Each party will protect the other's Confidential Information from unauthorized dissemination and use with the same degree of care that each such party uses to protect its own like information. Neither party will use the other's Confidential Information for purposes other than those necessary to directly further the purposes of this Agreement. Neither party will disclose to third parties the others' Confidential Information without the prior written consent of the other party.

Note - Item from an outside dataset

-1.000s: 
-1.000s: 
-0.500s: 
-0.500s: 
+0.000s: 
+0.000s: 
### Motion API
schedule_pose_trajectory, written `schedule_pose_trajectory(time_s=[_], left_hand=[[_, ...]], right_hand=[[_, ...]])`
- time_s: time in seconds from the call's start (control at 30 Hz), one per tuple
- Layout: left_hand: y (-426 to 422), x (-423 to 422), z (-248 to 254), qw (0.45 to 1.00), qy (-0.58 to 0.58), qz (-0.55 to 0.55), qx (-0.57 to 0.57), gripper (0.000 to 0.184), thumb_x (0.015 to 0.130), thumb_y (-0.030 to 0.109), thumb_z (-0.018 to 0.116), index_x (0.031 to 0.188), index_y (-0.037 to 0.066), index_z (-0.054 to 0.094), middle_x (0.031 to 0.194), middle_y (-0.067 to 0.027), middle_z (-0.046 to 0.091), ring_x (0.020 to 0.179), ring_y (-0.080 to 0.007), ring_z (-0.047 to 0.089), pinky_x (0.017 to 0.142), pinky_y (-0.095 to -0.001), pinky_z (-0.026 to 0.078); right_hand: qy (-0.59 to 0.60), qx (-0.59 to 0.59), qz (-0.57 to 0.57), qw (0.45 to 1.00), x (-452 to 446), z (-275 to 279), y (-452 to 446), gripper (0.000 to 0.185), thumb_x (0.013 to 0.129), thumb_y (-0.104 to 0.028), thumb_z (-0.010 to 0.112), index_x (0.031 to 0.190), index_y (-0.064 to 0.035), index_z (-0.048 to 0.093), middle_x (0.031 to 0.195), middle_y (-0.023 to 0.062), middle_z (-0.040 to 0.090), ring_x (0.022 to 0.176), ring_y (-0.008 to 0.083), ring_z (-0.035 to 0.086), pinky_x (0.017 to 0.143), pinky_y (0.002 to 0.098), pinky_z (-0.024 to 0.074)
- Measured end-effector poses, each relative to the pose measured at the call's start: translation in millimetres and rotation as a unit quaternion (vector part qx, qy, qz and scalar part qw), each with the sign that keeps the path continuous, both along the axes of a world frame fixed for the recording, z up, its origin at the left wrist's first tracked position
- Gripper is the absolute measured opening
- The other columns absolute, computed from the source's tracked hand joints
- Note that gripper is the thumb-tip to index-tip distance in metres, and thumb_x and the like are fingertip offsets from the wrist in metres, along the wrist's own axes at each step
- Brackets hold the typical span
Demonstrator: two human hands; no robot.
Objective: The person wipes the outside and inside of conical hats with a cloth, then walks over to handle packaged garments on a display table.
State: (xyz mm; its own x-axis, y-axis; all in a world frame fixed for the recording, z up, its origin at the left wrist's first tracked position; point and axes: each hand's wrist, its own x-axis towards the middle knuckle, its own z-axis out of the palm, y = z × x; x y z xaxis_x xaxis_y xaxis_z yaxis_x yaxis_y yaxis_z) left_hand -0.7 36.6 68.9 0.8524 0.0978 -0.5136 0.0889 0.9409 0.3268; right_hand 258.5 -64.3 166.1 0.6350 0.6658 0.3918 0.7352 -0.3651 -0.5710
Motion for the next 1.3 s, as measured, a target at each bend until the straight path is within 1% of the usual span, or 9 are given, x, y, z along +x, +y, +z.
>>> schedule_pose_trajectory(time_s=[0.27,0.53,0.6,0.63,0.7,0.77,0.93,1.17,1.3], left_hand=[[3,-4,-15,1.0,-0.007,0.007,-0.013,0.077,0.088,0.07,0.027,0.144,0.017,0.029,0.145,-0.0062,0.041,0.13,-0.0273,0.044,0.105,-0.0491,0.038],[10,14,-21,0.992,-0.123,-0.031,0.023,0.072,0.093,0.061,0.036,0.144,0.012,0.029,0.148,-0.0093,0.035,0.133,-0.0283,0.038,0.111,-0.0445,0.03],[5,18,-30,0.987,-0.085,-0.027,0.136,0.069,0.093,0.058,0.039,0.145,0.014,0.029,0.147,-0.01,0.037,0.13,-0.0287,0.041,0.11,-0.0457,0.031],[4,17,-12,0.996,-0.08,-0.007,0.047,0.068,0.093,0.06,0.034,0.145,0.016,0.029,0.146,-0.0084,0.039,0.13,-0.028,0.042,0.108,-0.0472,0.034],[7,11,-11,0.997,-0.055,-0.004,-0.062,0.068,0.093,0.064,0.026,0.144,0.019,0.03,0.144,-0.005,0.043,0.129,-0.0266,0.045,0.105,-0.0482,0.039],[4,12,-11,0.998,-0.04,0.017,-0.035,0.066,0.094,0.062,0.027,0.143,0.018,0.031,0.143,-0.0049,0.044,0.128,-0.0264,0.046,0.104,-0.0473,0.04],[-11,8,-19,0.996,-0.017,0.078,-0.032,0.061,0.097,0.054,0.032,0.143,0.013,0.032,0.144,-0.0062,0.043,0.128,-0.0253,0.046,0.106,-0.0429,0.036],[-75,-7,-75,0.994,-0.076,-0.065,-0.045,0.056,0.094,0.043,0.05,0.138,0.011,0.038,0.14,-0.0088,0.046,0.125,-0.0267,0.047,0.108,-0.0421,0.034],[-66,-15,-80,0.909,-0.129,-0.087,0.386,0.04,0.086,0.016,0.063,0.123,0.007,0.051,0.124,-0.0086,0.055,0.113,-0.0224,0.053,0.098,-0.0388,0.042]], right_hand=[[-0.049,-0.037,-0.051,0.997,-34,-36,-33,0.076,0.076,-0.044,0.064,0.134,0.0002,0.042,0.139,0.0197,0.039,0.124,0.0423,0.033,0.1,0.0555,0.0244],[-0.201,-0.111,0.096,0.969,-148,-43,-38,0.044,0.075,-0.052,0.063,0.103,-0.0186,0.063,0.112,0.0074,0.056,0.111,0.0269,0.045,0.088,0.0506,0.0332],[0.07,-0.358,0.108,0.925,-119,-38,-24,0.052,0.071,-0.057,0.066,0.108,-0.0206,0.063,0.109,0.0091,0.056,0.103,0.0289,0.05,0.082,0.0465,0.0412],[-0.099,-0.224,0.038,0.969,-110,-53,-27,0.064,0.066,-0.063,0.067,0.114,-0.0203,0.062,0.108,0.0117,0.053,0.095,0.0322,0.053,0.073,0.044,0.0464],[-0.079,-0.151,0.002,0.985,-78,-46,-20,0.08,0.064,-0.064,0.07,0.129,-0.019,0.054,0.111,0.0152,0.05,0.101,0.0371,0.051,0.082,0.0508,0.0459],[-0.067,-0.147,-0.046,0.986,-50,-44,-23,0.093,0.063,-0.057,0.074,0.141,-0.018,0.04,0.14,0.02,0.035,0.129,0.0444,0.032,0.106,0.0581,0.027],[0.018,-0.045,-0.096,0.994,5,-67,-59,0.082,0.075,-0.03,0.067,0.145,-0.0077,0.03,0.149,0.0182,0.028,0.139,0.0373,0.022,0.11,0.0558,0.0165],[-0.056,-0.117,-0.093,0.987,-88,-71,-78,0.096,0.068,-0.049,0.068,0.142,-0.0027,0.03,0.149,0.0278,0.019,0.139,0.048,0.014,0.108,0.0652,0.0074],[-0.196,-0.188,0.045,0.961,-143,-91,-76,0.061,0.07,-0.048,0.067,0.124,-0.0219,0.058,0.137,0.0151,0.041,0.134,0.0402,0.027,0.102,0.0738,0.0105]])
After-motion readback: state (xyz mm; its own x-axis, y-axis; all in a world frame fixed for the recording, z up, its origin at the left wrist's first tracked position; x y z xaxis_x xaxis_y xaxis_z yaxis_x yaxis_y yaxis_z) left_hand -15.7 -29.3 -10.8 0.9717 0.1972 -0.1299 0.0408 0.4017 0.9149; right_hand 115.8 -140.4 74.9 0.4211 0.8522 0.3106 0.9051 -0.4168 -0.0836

Termination. This Agreement shall automatically terminate upon any breach of this Agreement. Additionally, Licensor may also terminate this Agreement in the event of breach or default by Licensee. Upon termination Licensee will relinquish all rights under this Agreement, and must cease using the SOFTWARE and return or destroy all copies (and partial copies) of the SOFTWARE and documentation.
Limited Warranty and Disclaimer. NO WARRANTIES OR CONDITIONS, EITHER EXPRESS OR IMPLIED, ARE MADE BY LICENSOR WITH RESPECT TO THE SOFTWARE AND THE ACCOMPANYING DOCUMENTATION (STATUTORY OR OTHERWISE), AND LICENSOR EXPRESSLY DISCLAIMS ALL WARRANTIES AND CONDITIONS NOT EXPRESSLY STATED HEREIN, INCLUDING BUT NOT LIMITED TO THE IMPLIED WARRANTIES OR CONDITIONS OF MERCHANTABILITY, NONINFRINGEMENT, AND FITNESS FOR A PARTICULAR PURPOSE. LICENSOR DOES NOT WARRANT THAT THE FUNCTIONS CONTAINED IN THE SOFTWARE WILL MEET LICENSEE扴 REQUIREMENTS, BE UNINTERRUPTED OR ERROR FREE, OR THAT ALL DEFECTS IN THE PROGRAM WILL BE CORRECTED. Licensee assumes the entire risk as to the results and performance of the SOFTWARE. Some states/jurisdictions do not allow the exclusion of implied warranties, so the above exclusion may not apply.
Limitation of Liability. IN NO EVENT SHALL LICENSOR OR ITS AGENTS BE LIABLE FOR ANY INDIRECT, SPECIAL, CONSEQUENTIAL OR INCIDENTAL DAMAGES WHATSOEVER (INCLUDING, WITHOUT LIMITATION, DAMAGES FOR LOSS OF BUSINESS PROFITS, BUSINESS INTERRUPTIONS, LOSS OF BUSINESS INFORMATION, OR OTHER PECUNIARY LOSS) ARISING OUT OF THE USE OF OR INABILITY TO USE THESE LICENSOR PRODUCTS, EVEN IF LICENSOR HAS BEEN ADVISED OF THE POSSIBILITY OF SUCH DAMAGES. In no event will Licensor be liable to Licensee for damages in an amount greater than the fees paid for the use of the SOFTWARE. Some states/jurisdictions do not allow the limitation or exclusion of incidental or consequential damages, so the above limitations or exclusions may not apply.
This Agreement will not be governed by the U. N. Convention on Contracts for the International Sale of Goods and will not be governed by any statute based on or derived from the Uniform Computer Information Transactions Act (UCITA). If any provision of this Agreement is found to be invalid or unenforceable, it will be enforced to the extent permissible and the remainder of this Agreement will remain in full force and effect. Failure to prosecute a party's rights with respect to a default hereunder will not constitute a waiver of the right to enforce rights with respect to the same or any other breach.